Bloated, drained of color from their journey, the bodies were often mutilated: genitals severed, eyes gouged, a missing limb. The Sudanese fishermen who spotted them, and the refugees from Tigray who helped pull them to shore, found many corpses’ hands bound. Some of them had been shot.
The Associated Press reported dozens of bodies floating down the Tekeze River earlier this week and saw six of the graves on Wednesday, marking the first time any reporters could reach the scene. Doctors who saw the bodies said one was tattooed with a common name in the Tigrinya language and others had the facial markings common among Tigrayans, raising fresh alarm about atrocities in the least-known area of the Tigray war.
“They are from Tigray,” said Garey Youhanis, a Tigrayan who helped bury several bodies found on Sunday. With a piece of red cord, he demonstrated how their hands were tied behind their backs. He squatted on the rock-strewn shore, crossed himself and prayed.

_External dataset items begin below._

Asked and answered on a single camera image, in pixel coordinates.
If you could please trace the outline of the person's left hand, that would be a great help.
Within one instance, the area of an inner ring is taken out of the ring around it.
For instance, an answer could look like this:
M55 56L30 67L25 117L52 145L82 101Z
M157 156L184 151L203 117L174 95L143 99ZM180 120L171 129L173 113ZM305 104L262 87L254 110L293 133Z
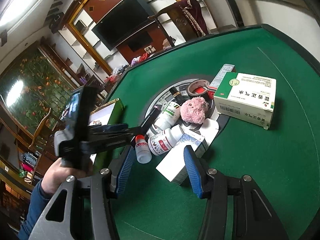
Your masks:
M72 167L64 167L62 165L62 158L58 158L50 168L48 168L44 175L44 178L41 181L41 189L45 195L51 197L68 176L74 176L76 179L81 179L90 176L92 171L93 163L91 160L89 160L87 171L83 171Z

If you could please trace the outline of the person's blue sleeved left forearm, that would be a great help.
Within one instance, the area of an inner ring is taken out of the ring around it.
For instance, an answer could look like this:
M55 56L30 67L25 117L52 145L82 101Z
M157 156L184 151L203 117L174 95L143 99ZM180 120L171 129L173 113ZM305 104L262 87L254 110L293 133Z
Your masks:
M49 203L52 195L45 193L41 183L42 179L36 184L31 194L30 205L28 209L27 219L21 225L20 231L18 233L18 239L27 240L39 219L44 208Z

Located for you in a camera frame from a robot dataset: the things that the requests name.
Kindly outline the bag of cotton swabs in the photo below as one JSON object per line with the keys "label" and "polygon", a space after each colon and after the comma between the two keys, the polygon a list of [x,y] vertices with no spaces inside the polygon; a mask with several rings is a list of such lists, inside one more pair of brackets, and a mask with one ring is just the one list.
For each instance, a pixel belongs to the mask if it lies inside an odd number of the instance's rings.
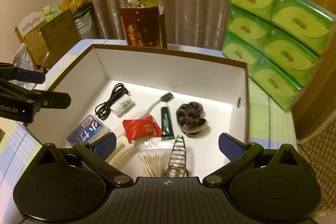
{"label": "bag of cotton swabs", "polygon": [[148,140],[137,145],[139,164],[146,177],[164,177],[173,143],[171,141]]}

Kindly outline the yellow plastic bag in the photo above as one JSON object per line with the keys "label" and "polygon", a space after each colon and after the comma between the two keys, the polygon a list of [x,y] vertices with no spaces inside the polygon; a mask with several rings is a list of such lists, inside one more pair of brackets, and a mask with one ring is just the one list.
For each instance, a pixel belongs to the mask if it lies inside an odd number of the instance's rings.
{"label": "yellow plastic bag", "polygon": [[62,11],[70,10],[72,14],[74,14],[82,4],[84,0],[64,0],[62,3],[58,5],[59,9]]}

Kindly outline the cream comb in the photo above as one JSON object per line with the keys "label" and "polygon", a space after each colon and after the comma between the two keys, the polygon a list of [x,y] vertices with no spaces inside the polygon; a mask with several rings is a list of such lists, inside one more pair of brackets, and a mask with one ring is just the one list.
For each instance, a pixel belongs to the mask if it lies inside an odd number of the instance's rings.
{"label": "cream comb", "polygon": [[106,162],[117,169],[123,169],[136,153],[137,149],[134,144],[118,140],[115,150],[106,159]]}

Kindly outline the green tissue pack stack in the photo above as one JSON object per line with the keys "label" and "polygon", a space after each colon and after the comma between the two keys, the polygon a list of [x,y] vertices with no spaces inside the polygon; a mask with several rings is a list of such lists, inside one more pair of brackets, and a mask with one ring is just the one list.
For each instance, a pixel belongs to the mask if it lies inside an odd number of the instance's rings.
{"label": "green tissue pack stack", "polygon": [[222,52],[288,110],[335,32],[335,15],[310,0],[230,0]]}

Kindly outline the dark red gift bag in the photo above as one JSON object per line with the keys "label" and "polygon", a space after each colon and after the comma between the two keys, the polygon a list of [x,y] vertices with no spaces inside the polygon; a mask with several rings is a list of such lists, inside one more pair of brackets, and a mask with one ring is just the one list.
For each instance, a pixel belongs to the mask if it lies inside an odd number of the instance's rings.
{"label": "dark red gift bag", "polygon": [[123,8],[121,22],[128,46],[167,49],[163,7]]}

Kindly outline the brown cardboard boxes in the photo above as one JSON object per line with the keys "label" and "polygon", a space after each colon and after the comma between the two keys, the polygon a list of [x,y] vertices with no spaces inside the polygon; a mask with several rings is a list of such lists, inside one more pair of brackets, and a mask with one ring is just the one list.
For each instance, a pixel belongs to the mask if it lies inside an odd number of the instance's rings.
{"label": "brown cardboard boxes", "polygon": [[32,12],[14,29],[25,43],[35,65],[52,68],[80,41],[70,10],[61,12],[49,22],[42,11]]}

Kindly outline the checkered tablecloth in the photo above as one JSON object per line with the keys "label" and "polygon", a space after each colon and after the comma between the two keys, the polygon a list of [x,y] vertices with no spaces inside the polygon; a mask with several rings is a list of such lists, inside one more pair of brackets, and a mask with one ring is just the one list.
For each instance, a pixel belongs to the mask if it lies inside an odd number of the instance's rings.
{"label": "checkered tablecloth", "polygon": [[[85,39],[80,41],[47,73],[37,89],[46,90],[87,47],[92,44],[124,46],[125,40]],[[283,111],[253,81],[249,82],[250,138],[265,148],[278,148],[282,143],[295,145],[291,112]],[[1,186],[12,188],[36,152],[37,142],[26,139],[27,130],[16,121],[1,119]]]}

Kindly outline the red packet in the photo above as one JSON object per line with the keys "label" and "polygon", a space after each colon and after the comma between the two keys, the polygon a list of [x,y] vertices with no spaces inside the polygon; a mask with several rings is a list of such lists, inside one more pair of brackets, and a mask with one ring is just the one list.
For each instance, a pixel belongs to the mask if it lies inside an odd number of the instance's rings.
{"label": "red packet", "polygon": [[150,136],[162,136],[161,128],[151,115],[141,119],[125,119],[123,120],[122,125],[129,143]]}

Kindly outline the quilted beige chair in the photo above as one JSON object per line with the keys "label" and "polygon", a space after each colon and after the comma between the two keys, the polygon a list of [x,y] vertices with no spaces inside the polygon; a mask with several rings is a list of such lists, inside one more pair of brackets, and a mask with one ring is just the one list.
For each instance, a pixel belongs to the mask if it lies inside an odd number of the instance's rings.
{"label": "quilted beige chair", "polygon": [[321,188],[316,217],[335,215],[335,120],[297,142],[301,156],[311,165]]}

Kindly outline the green tube white cap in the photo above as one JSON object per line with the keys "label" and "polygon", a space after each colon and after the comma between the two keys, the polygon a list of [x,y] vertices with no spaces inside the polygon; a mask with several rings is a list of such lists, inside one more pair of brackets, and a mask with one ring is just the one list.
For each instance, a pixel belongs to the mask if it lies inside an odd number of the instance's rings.
{"label": "green tube white cap", "polygon": [[167,105],[161,107],[161,130],[161,140],[166,141],[175,139],[170,110]]}

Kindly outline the white pill bottle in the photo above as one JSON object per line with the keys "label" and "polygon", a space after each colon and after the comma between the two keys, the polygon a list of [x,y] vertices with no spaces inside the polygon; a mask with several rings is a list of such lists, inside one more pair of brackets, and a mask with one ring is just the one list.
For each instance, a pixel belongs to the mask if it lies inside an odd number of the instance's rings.
{"label": "white pill bottle", "polygon": [[121,98],[119,98],[111,107],[111,112],[119,117],[127,112],[130,108],[134,106],[134,102],[131,97],[127,94],[124,94]]}

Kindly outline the dark purple scrunchie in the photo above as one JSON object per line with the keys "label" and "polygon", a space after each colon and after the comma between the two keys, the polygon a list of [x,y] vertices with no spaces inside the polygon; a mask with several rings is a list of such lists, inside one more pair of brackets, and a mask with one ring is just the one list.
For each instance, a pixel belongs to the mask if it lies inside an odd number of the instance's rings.
{"label": "dark purple scrunchie", "polygon": [[203,105],[198,102],[184,103],[176,111],[177,124],[189,138],[204,130],[208,122],[204,118]]}

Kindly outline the white toothbrush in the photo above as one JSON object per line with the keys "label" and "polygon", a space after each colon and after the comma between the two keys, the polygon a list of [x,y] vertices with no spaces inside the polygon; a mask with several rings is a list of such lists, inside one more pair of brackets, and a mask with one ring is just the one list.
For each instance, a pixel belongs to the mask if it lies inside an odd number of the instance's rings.
{"label": "white toothbrush", "polygon": [[[142,119],[146,118],[150,115],[151,111],[155,108],[155,106],[159,105],[161,102],[169,102],[174,98],[172,93],[166,93],[165,95],[161,96],[159,100],[156,100],[154,103],[152,103],[147,109],[141,109],[133,114],[129,114],[126,116],[125,119]],[[112,130],[112,132],[116,135],[116,138],[119,138],[122,135],[125,135],[125,130],[123,128],[123,125],[116,127]]]}

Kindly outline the blue tissue packet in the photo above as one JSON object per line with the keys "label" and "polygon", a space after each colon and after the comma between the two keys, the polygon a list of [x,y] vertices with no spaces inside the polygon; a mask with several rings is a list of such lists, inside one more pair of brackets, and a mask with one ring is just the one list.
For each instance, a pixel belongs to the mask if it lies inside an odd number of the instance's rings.
{"label": "blue tissue packet", "polygon": [[93,115],[88,115],[67,137],[67,142],[71,146],[78,143],[93,143],[109,129]]}

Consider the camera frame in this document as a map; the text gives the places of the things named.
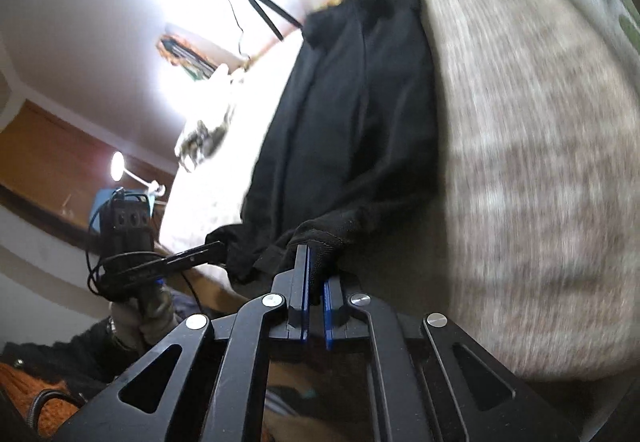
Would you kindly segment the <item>gloved left hand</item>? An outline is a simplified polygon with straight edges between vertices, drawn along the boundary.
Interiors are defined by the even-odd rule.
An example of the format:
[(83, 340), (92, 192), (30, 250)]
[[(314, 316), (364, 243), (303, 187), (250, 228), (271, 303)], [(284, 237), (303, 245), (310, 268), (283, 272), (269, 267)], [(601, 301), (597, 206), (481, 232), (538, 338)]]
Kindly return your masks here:
[(168, 287), (152, 285), (138, 298), (110, 303), (112, 333), (128, 350), (143, 354), (178, 326), (174, 302)]

The deaths are the latest massacre in a nine-month war that has killed thousands of civilians and is now spilling into other regions of Ethiopia, Africa’s second most populous country and the anchor of the often-volatile Horn of Africa. Though Tigray forces in June reclaimed much of the region as Ethiopian and allied forces retreated, western Tigray is still controlled by authorities from Ethiopia’s neighboring Amhara region, who have cleared out many ethnic Tigrayans while saying the land is historically theirs. Witnesses have told the AP of watching mass expulsions.
More than 60,000 Tigrayans fled to Sudan, where thousands remain in makeshift camps a short walk from the river in the hope of hearing news from those who still arrive. Some scrutinized the bodies in the river for clues, and they have asked Sudanese police and the United Nations to exhume them for autopsies.
“In the last one week, 43 bodies were buried around this river,” the surgeon from the nearby Tigray town of Humera, Tewodros Tefera, told the AP. He and other refugees believe the bodies were dumped into the river at Humera, which has seen some of the worst violence since the war began in November.
“Some had amputated limbs and legs,” Tewodros said. “There was a man which we buried yesterday, his genital area was completely severed. ... So this is the kind of trauma that we’re seeing of western Tigray.”
He told the AP they hadn’t heard of any new bodies since Tuesday, when at least seven were found. But he believes an active search along the river could reveal “many, many more,” perhaps hundreds.
Ethiopia’s government has accused the rival Tigray forces of dumping the bodies themselves for propaganda purposes. A "fake massacre,” the spokeswoman for Prime Minister Abiy Ahmed, Billene Seyoum, told reporters on Thursday.
But the discovery has increased international pressure on the prime minister, a Nobel Peace Prize winner, at a time when his government is already accused by the U.N., the United States and the European Union of besieging Tigray and blocking food and other aid to millions of people. Hundreds of thousands face famine conditions in the world’s worst hunger crisis in a decade.
Ethiopia’s prime minister in recent days referred to the Tigray forces as “weeds” and a “cancer,” bringing a warning from the U.N. special envoy on genocide prevention that such dehumanizing language “is of utmost concern.” Ethiopia’s government has said such talk is not meant to describe ordinary Tigrayans.